Great Big Radio, Great Big Radio Live, Great Big Radio Listen Online, Oldies Radio, USA

And those are the imprints of individual feet. So this animal had a lot of feet. It's thought to have been a giant millipede. It was about Online Radio four and a half feet long, one and a half metres. And it had or segments. A magnificent beast. Arthropleura. A giant millipede, probably the biggest terrestrial arthropod that has ever existed. The largest specimen discovered so far was nearly as long as a car Online Radio two and a half metres. The Carboniferous was the golden age for the arthropods, for the air was now particularly rich in oxygen. Today the atmosphere contains around % oxygen. Back in the Carboniferous, it was around % and that enabled Online Radio to grow very big indeed. But growing large was not their only success. Some other arthropods in these carboniferous rainforests were evolving in a different way. Instead of becoming huge and ponderous, they became agile and speedy. To do that it's better to be short rather than long, and some reduced their segments and ran around on just three pairs of legs, as silverfish and bristletails do today. These early insects then made another dramatic move Online Radio they developed wings and became the first Online Radio of any kind to fly. Truly the invertebrates had colonised not only the land, but the air. And in an atmosphere so rich in oxygen, they did so in a truly dramatic way. This giant dragonfly, the biggest flying insect that has ever existed, is called Meganeura. Its wings were nearly three feet across. But the golden age of the giant arthropods was not to last.
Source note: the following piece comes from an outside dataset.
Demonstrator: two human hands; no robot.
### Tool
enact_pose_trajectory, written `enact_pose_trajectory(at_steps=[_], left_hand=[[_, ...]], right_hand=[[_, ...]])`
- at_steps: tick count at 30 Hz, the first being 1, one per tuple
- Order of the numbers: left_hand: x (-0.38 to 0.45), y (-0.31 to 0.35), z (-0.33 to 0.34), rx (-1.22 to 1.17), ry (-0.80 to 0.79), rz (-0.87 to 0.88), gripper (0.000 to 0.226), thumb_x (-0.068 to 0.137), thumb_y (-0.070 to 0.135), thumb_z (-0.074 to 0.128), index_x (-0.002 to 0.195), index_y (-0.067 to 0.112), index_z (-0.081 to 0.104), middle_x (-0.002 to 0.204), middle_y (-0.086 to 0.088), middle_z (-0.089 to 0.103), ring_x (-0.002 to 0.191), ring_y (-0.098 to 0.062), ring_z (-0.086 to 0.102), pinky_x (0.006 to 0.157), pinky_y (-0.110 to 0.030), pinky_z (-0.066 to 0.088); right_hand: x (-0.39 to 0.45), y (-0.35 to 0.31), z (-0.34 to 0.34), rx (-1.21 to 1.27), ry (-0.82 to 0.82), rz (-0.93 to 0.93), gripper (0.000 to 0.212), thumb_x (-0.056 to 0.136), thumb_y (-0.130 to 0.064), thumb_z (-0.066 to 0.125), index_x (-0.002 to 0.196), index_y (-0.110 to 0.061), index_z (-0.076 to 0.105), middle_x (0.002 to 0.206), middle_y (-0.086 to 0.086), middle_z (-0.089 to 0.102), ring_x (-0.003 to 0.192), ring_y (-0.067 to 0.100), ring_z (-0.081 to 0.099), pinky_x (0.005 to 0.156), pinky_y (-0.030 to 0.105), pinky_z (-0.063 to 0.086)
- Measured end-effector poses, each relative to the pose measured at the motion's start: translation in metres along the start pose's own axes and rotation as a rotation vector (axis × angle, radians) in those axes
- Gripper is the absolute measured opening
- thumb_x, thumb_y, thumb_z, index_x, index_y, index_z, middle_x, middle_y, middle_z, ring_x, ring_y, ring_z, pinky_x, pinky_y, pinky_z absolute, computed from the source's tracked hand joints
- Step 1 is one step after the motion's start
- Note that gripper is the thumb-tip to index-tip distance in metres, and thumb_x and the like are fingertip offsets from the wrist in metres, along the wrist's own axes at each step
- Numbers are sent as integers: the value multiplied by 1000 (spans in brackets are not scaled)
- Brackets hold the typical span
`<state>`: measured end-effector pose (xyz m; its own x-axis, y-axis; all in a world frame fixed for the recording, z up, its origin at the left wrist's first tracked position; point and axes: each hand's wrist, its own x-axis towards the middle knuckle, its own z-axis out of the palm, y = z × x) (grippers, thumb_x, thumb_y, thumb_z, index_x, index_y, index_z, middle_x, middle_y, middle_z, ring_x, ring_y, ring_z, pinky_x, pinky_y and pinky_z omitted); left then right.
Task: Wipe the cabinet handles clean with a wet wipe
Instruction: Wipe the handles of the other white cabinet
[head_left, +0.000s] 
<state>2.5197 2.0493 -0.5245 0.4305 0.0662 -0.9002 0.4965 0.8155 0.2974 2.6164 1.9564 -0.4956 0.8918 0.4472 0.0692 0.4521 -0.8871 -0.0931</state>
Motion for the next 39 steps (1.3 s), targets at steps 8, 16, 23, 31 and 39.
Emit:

The rainforest died back, and oxygen in the atmosphere dropped. Giant insects are no longer alive today and that may be because the proportion of oxygen in the atmosphere is very much lower. But nonetheless, insects have managed to find a way of overcoming the problems of size. They've become colonial. Just as in the far distant, remote past, individual cells clubbed together to form a larger organism, such as a sponge, so hundreds of thousands of individual insects, termites, have cooperated to build this nest.